The aggregate private benefit for each vaccination policy is calculated in two steps. First, for an individual in a given age category and district, we estimate the benefit from (a) getting a vaccine that is 70 percent effective (similar to the Asta Zeneca vaccine approved in India) and (b) living under the vaccination policy even though one is not personally vaccinated. In each scenario, daily age- and location-specific survival probabilities are obtained from epidemic simulations. Analog daily consumption is obtained from the consumption forecast with the additional assumption that, if one is personally vaccinated, per capita consumption returns to 2019 levels.
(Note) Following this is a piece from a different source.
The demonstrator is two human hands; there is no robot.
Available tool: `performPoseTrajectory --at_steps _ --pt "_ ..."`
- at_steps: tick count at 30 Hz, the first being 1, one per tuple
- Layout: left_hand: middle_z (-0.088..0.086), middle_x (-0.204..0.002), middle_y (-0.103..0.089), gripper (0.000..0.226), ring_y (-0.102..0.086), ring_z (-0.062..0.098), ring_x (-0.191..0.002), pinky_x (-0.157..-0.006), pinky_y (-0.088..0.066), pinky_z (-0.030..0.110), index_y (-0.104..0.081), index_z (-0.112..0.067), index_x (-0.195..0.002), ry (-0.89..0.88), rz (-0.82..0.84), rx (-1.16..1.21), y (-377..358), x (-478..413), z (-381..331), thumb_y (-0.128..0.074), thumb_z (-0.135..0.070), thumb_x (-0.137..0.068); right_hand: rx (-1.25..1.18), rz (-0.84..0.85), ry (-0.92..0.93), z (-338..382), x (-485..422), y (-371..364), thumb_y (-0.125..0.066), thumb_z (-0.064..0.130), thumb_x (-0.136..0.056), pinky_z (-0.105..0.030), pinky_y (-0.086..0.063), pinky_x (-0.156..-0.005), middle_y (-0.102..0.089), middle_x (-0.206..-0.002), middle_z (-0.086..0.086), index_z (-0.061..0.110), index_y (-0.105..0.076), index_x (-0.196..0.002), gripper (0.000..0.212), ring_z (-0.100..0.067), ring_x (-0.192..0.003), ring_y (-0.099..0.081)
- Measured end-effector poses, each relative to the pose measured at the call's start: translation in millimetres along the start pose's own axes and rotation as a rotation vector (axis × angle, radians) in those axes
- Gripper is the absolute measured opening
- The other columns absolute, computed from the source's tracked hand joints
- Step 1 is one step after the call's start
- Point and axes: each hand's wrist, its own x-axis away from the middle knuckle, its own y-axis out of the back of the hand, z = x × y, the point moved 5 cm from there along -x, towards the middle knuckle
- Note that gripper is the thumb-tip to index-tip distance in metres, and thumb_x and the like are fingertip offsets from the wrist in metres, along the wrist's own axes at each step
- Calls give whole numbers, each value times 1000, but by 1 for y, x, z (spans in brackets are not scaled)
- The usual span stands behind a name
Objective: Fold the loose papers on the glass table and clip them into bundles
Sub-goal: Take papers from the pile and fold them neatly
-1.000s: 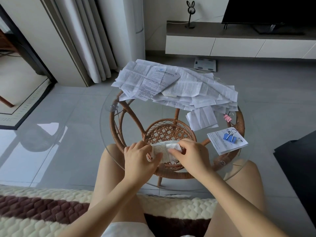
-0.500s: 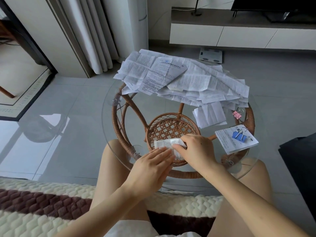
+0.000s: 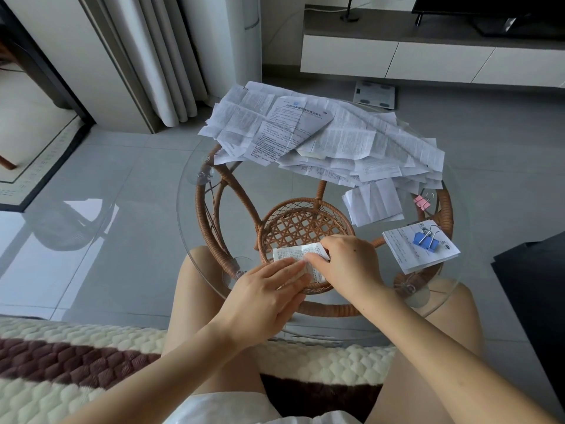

Second, the average per capita private benefit is a weighted average of age-specific benefits, where the weights are the share of the local population in each age category.
When employing the economic model for valuation, we separate value into age-specific direct benefits to the target person being vaccinated (based on the probability of dying if infected and life years lost as a result) and age-specific indirect benefits or externalities to persons who avoided infection from the target person (based on economic recovery). To estimate the indirect benefits of vaccinating a person in a given age category, we take two steps. First, we project the daily reproductive rate of the epidemic in each age group. Second, we determine the share of each age group’s projected infections that are due to every other age group using the India and COVID-specific contact matrix from a contact-tracing study of two Indian states. Third, we allocate the aggregate private benefit of avoiding each day’s infections to each age group based on the last step.
Note: this box is based on Malani et al (2021).